Last month, von der Leyen said the EU should lead reforms at the World Trade Organization and the World Health Organization—two of Trump’s favorite punching bags.

“You have to credit Trump’s harsh approach,” says DGAP’s Becker of Europe’s newfound assertiveness. “It was a rude awakening, but it was certainly an awakening.”

However, talking about sovereignty is one thing—achieving it another. Looking at defense, for example, European security remains largely reliant on the U.S. muscle that comes with the NATO agreement.

As Becker notes, Trump has “singled Germany out in many ways as the prime scapegoat of his attack on European allies” over the issue of NATO contributions. And, almost a year ago, Chancellor Angela Merkel’s government said that from 2021 it would match the U.S.’s own contributions to the alliance’s budget.

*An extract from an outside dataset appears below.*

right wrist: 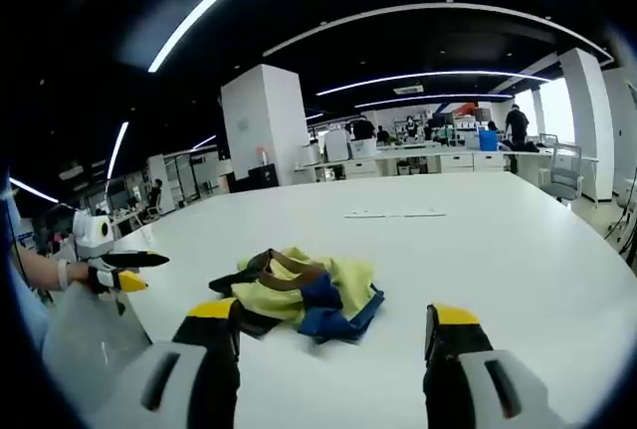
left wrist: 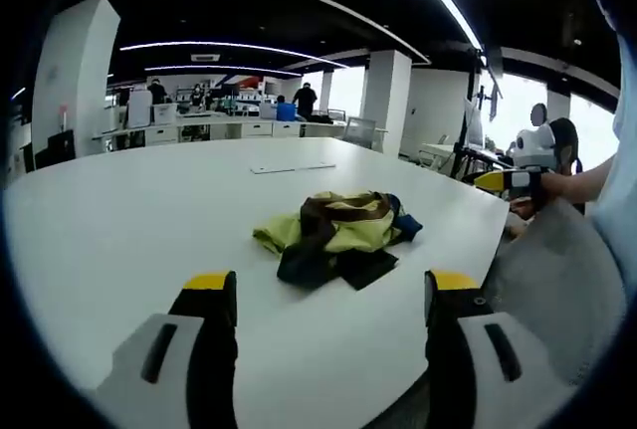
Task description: Fold the garment on the visible template until the final outline fits inside the template.
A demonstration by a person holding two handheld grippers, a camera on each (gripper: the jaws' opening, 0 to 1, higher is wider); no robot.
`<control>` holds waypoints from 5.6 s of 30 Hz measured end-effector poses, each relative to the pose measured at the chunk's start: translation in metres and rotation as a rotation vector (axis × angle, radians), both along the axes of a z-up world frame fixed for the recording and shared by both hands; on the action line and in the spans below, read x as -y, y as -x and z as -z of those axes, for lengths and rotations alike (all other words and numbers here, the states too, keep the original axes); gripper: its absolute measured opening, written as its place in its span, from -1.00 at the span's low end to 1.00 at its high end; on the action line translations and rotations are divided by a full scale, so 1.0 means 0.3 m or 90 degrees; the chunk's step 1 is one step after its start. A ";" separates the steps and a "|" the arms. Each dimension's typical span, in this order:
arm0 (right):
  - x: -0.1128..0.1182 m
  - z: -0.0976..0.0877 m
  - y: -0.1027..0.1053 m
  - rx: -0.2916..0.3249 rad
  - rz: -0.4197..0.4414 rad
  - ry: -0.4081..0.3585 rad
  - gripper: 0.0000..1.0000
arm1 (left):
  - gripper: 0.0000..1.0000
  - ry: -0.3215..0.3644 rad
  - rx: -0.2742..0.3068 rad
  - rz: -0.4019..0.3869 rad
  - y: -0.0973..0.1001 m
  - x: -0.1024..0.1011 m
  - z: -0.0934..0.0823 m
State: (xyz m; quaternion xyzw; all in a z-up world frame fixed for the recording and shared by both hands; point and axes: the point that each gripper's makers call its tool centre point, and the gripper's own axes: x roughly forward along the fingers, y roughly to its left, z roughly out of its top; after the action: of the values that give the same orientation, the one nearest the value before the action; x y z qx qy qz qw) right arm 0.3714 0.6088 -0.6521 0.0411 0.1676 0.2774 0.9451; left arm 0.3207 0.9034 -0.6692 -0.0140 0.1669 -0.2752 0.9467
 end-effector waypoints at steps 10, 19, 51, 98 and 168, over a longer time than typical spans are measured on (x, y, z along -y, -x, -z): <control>-0.002 0.003 0.003 -0.002 -0.001 0.002 0.50 | 0.49 0.002 -0.003 -0.001 0.003 0.000 0.000; 0.000 0.005 0.004 -0.006 0.001 0.004 0.48 | 0.48 -0.004 -0.006 0.003 0.005 -0.001 0.002; 0.016 -0.062 -0.068 0.002 -0.036 0.008 0.06 | 0.31 -0.009 0.031 0.031 -0.140 0.015 -0.076; -0.226 0.307 -0.187 -0.244 -0.135 -0.019 -1.00 | -0.69 -0.026 -0.088 0.148 -0.418 0.158 0.176; 0.051 -0.078 -0.285 -0.046 -0.030 -0.003 -1.00 | -1.00 0.014 -0.020 0.049 -0.448 0.041 -0.125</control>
State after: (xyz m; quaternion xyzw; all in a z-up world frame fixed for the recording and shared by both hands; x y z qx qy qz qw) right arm 0.4570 0.5935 -0.6286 0.0493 0.2022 0.2984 0.9315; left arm 0.4551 0.8911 -0.6317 -0.0223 0.1788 -0.3127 0.9326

“If we look at the German defense budget, we don’t see an increase in the budget for the next couple years, given the economic situation,” says Becker. “Yes, [Trump] has driven at least a theoretical reckoning with European sovereignty, but I haven’t seen that countries like Germany have put their money where their mouth is.”

Last month, the New York Times reported that Trump is keen to withdraw from NATO if he wins a second term. “That would be devastating,” says Becker. “There is no way that Europe could replace the U.S. We don’t have the capabilities and the political capacity to replace the U.S.”

And that is where, for the German economy as much as its defense, a Biden win could make a significant difference—he’d probably dial down the antagonism.

“Joe Biden is known to be a multilateralist,” says Hackenbroich. “He’s someone who has appreciation for allies, which isn’t necessarily the case with the current one.”